I am using spark to join a static dataset I fetch from azure storage and streaming dataset I get from eventhub. I have not used broadcast join anywhere. I tried df.explain() after joining, it shows sortmerge join is happening. I am not sure why I am getting error related to Broadcast Hash join.
java.lang.OutOfMemoryError: Not enough memory to build and broadcast the table to all worker nodes.

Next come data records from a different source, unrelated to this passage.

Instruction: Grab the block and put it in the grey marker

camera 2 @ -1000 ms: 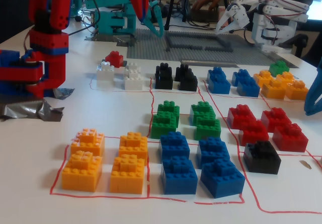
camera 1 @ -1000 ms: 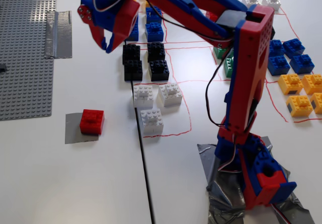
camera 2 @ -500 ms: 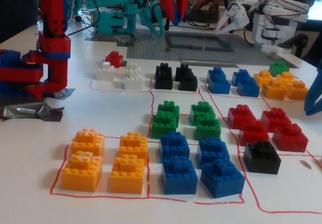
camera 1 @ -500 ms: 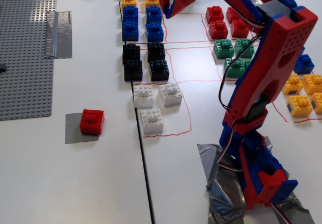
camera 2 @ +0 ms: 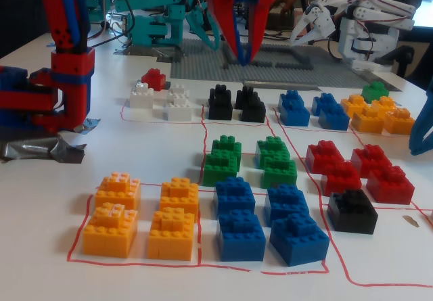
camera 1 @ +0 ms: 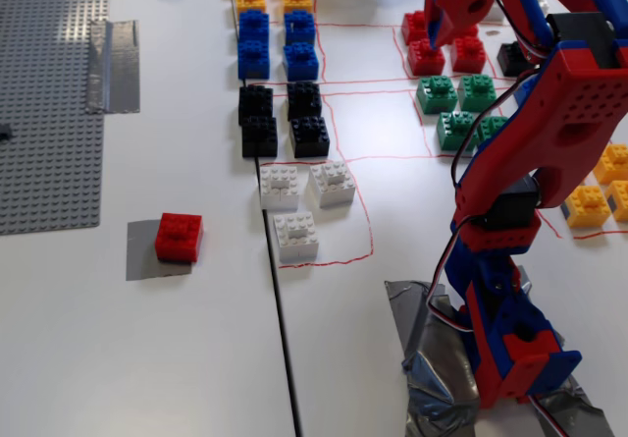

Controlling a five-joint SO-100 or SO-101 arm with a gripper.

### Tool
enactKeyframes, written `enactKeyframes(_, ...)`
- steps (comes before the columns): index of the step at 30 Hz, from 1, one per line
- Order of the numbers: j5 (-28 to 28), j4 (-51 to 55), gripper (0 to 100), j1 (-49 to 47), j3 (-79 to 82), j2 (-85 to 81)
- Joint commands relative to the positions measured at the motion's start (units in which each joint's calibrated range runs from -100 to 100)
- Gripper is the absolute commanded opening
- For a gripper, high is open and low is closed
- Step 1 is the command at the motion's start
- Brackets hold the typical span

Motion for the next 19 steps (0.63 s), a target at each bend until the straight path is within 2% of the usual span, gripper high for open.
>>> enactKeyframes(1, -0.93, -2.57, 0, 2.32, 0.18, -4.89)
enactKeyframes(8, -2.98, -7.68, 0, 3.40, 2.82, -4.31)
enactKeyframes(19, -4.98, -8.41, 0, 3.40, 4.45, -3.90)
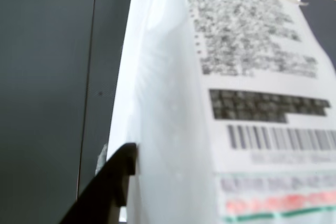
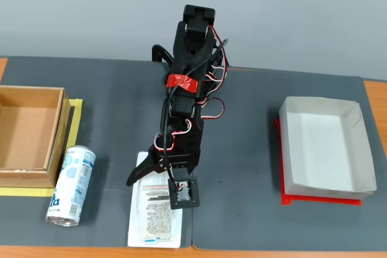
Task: Pick the sandwich and put it in the gray box
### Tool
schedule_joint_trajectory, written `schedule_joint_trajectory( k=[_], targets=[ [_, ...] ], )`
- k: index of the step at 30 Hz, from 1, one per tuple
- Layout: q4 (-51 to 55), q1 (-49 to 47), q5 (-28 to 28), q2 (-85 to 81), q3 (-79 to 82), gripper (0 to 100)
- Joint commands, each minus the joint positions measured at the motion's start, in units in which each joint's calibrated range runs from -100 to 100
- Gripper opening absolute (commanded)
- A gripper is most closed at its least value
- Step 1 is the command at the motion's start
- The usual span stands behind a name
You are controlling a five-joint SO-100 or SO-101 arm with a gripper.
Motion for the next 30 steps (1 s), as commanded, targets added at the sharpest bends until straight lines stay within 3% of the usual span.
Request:
schedule_joint_trajectory(
  k=[1,9,20,30],
  targets=[
    [-0.74,1.56,0.13,-0.04,-2.92,47],
    [-0.74,2.68,0.18,0.72,-2.29,46],
    [-0.30,2.91,-0.19,-0.04,-2.11,1],
    [0.13,2.98,-0.24,-1.06,-2.11,2]
  ],
)
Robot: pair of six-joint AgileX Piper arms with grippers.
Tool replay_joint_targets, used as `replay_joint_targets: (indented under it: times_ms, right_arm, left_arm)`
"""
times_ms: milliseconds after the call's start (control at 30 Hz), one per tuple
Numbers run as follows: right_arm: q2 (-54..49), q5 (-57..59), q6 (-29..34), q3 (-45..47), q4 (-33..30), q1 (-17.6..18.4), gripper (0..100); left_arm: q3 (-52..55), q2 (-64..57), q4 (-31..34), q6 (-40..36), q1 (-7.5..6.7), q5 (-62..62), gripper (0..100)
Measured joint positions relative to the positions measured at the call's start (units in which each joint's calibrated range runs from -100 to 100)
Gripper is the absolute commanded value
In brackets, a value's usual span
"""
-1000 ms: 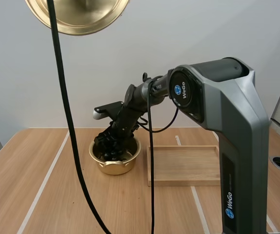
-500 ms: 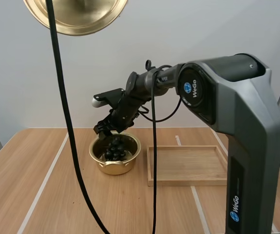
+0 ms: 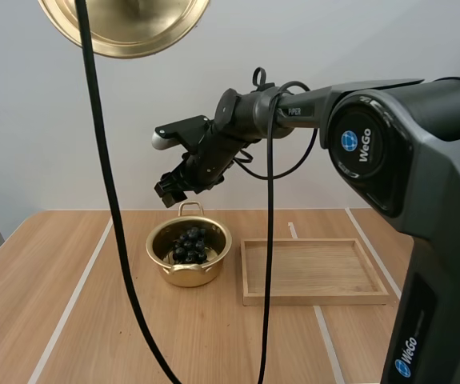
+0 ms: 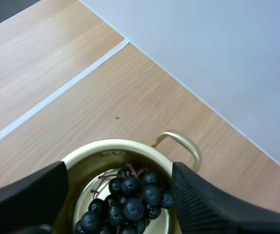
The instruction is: Open the pot, put the grape inside, and close it
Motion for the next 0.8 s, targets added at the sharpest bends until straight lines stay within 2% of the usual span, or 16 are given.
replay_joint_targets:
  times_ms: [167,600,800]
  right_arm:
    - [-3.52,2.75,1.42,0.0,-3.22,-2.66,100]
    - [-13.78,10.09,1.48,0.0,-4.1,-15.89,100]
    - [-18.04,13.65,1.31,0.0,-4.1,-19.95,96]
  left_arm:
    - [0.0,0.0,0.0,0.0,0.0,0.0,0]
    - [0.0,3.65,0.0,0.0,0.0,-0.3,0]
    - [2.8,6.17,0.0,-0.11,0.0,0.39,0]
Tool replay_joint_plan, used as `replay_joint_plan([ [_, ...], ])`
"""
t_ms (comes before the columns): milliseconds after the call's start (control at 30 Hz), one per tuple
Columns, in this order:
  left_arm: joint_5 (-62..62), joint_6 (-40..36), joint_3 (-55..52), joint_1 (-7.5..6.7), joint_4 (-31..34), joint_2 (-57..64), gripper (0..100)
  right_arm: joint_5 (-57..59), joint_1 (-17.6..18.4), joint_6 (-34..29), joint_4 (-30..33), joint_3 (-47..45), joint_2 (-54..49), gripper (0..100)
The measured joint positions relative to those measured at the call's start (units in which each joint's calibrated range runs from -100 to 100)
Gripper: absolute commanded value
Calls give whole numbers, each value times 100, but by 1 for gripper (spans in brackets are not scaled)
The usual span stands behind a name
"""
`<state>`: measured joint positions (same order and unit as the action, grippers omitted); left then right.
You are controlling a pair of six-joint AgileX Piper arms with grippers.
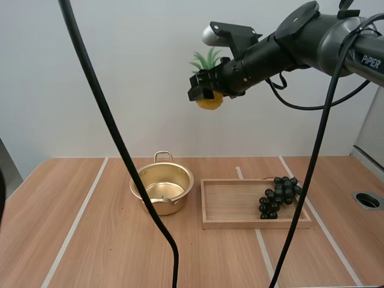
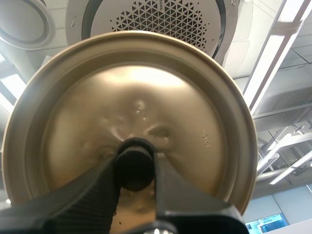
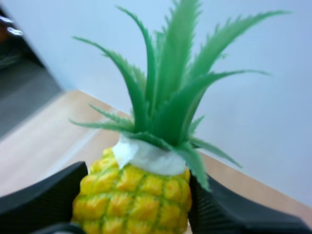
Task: Open the pot, put the pineapple inside, and close it
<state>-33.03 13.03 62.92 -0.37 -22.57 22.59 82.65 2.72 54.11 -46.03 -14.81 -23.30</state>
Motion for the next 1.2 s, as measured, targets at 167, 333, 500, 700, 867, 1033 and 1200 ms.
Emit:
replay_joint_plan([
  [167,0,0,0,0,0,0,0,217,442,280,-261,77,227,0],
  [333,-77,71,0,0,0,0,0,409,820,303,146,77,620,0],
  [500,-260,145,0,0,0,0,0,546,948,312,528,77,1038,0],
  [700,-667,177,0,0,0,0,0,1025,948,390,701,77,1606,0],
  [867,-752,185,0,0,0,0,0,1264,948,432,972,77,2108,0],
  [1033,-752,185,0,0,0,0,0,1296,948,586,1019,77,2540,0],
  [1200,-769,185,0,0,0,0,0,1296,948,667,1019,77,2885,0],
])
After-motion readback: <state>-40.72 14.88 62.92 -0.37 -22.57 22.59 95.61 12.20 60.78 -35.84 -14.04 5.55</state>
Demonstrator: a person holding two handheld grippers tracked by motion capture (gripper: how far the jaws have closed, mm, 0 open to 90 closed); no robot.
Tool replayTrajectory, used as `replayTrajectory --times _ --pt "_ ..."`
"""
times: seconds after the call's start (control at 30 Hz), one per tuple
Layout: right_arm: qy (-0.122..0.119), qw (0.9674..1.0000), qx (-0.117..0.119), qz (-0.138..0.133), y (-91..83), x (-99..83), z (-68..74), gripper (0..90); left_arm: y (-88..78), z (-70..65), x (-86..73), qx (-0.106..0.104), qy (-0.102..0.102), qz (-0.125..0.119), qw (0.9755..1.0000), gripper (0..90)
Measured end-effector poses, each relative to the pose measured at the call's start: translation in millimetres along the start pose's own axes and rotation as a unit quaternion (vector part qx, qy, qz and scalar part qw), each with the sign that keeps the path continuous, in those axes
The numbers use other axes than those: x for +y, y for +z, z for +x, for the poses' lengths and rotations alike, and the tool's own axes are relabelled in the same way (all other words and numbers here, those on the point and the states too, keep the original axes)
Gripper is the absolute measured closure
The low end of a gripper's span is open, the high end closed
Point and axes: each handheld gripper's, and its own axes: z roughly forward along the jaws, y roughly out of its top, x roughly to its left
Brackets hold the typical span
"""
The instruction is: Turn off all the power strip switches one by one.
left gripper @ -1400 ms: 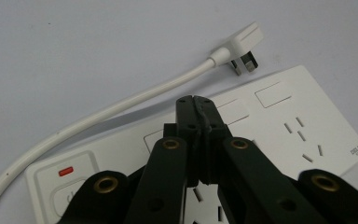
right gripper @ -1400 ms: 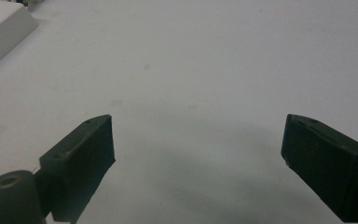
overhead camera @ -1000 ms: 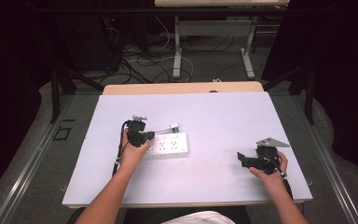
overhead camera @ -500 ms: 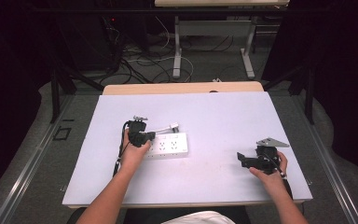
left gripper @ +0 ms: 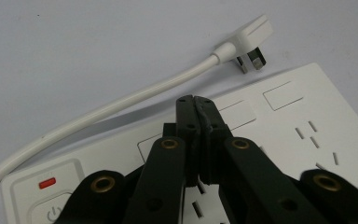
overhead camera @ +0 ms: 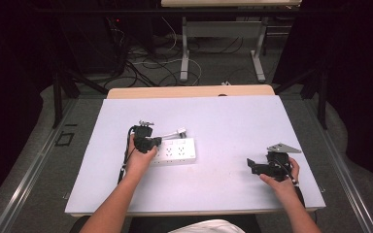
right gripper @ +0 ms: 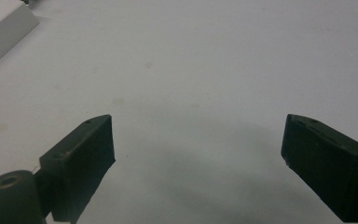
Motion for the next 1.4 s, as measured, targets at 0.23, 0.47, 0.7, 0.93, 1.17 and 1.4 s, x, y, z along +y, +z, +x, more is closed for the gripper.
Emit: replayTrajectory --times 0.23,0.47,0.7,0.93,1.17,1.4 --pt "0.000 1.0000 0.000 -0.001 -0.1 0.1 0.1 9.0 1.5 -0.4 -1.2 0.002 0.004 0.003 1.0000 89.9" --pt "0.000 1.0000 0.000 -0.002 -0.4 0.2 0.1 9.0 3.3 -3.1 -2.9 -0.004 0.007 -0.002 1.0000 89.9" --pt "-0.001 1.0000 -0.002 0.000 -0.5 0.1 -0.2 9.0 3.6 -2.8 -3.4 -0.007 0.001 -0.004 1.0000 89.9" --pt "0.000 1.0000 0.000 -0.001 -0.2 0.0 -0.3 9.0 3.5 -2.7 -3.7 -0.006 -0.001 -0.005 1.0000 89.8" --pt "0.000 1.0000 -0.001 -0.001 -0.3 0.0 -0.4 9.0 3.4 -2.8 -3.4 -0.004 -0.001 -0.005 1.0000 89.7" --pt "0.001 1.0000 0.000 0.000 -0.2 0.0 -0.7 9.0 3.1 -4.4 -1.5 -0.006 0.000 -0.002 1.0000 89.7"
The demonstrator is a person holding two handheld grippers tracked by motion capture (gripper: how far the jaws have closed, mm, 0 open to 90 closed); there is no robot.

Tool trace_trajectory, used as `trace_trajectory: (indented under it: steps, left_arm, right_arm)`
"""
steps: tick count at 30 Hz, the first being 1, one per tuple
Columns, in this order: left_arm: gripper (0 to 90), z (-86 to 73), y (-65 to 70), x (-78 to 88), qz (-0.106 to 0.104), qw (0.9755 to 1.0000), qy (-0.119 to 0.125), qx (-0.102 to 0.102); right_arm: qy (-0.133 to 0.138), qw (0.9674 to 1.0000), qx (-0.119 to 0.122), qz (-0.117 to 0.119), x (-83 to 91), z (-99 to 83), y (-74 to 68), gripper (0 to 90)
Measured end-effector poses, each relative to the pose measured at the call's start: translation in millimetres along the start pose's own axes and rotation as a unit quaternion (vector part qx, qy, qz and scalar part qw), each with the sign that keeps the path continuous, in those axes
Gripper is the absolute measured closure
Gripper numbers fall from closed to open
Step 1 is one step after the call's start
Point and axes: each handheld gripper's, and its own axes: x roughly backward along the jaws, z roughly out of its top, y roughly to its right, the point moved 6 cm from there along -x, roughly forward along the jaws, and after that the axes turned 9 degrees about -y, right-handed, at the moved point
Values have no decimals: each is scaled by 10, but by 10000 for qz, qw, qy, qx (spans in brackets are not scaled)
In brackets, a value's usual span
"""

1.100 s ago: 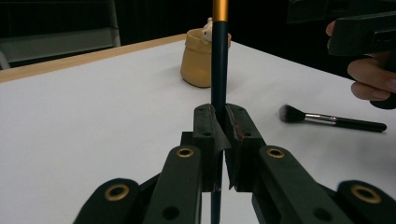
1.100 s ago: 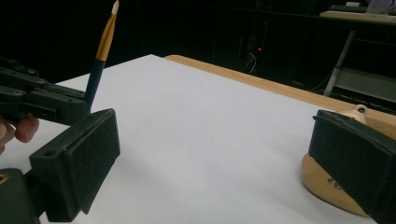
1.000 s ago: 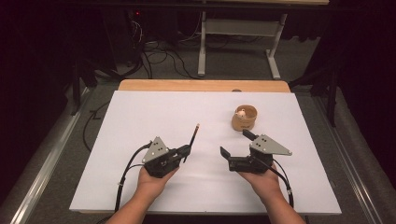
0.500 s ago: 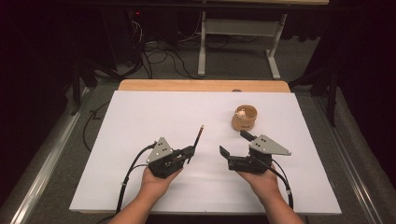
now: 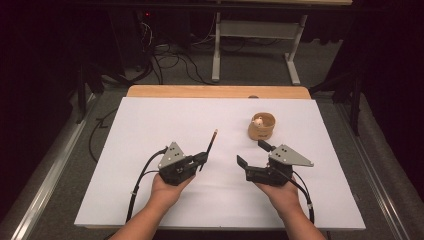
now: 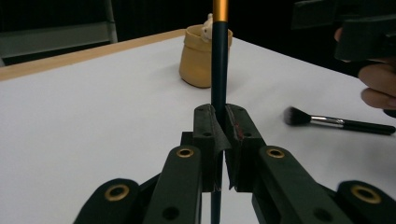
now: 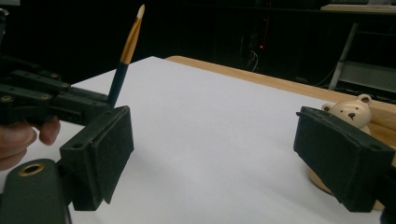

As a workaround, you can either disable broadcast by setting spark.sql.autoBroadcastJoinThreshold to -1 or increase the spark driver memory by setting spark.driver.memory to a higher value
...
...
Exception in thread "spark-listener-group-shared" java.lang.OutOfMemoryError: Java heap space
...
...
does spark broadcast everything it gets from event hubs?
This is how my program looks like
//##read stream from event hub
process(stream)
def process(stream: DataFrame){
val firstDataSet = getFirstDataSet()
firstDataSet.persist()
val joined = stream.join(
firstDataSet,
stream("joinId") === firstDataSet("joinId")
)
//##write joined to event hub
}
def getFirstDataSet(){
//##read first from azure storage
val firstDataSet = first.filter(
condition1 &&
condition 2
)
}
update: It looks like JVM Out of Memory error and not related to broadcast. https://issues.apache.org/jira/plugins/servlet/mobile#issue/SPARK-24912
I tried to check the driver and executor heap usage after GC using gceasy.io:
Executor looked good
Driver memory consumption after GC looks constantly increasing
I analyzed heap dump and here are top 15 entries during Out Of Memory:
Looks like char array is accumulating in the driver. I am not sure what might be causing it to accumulate the char array.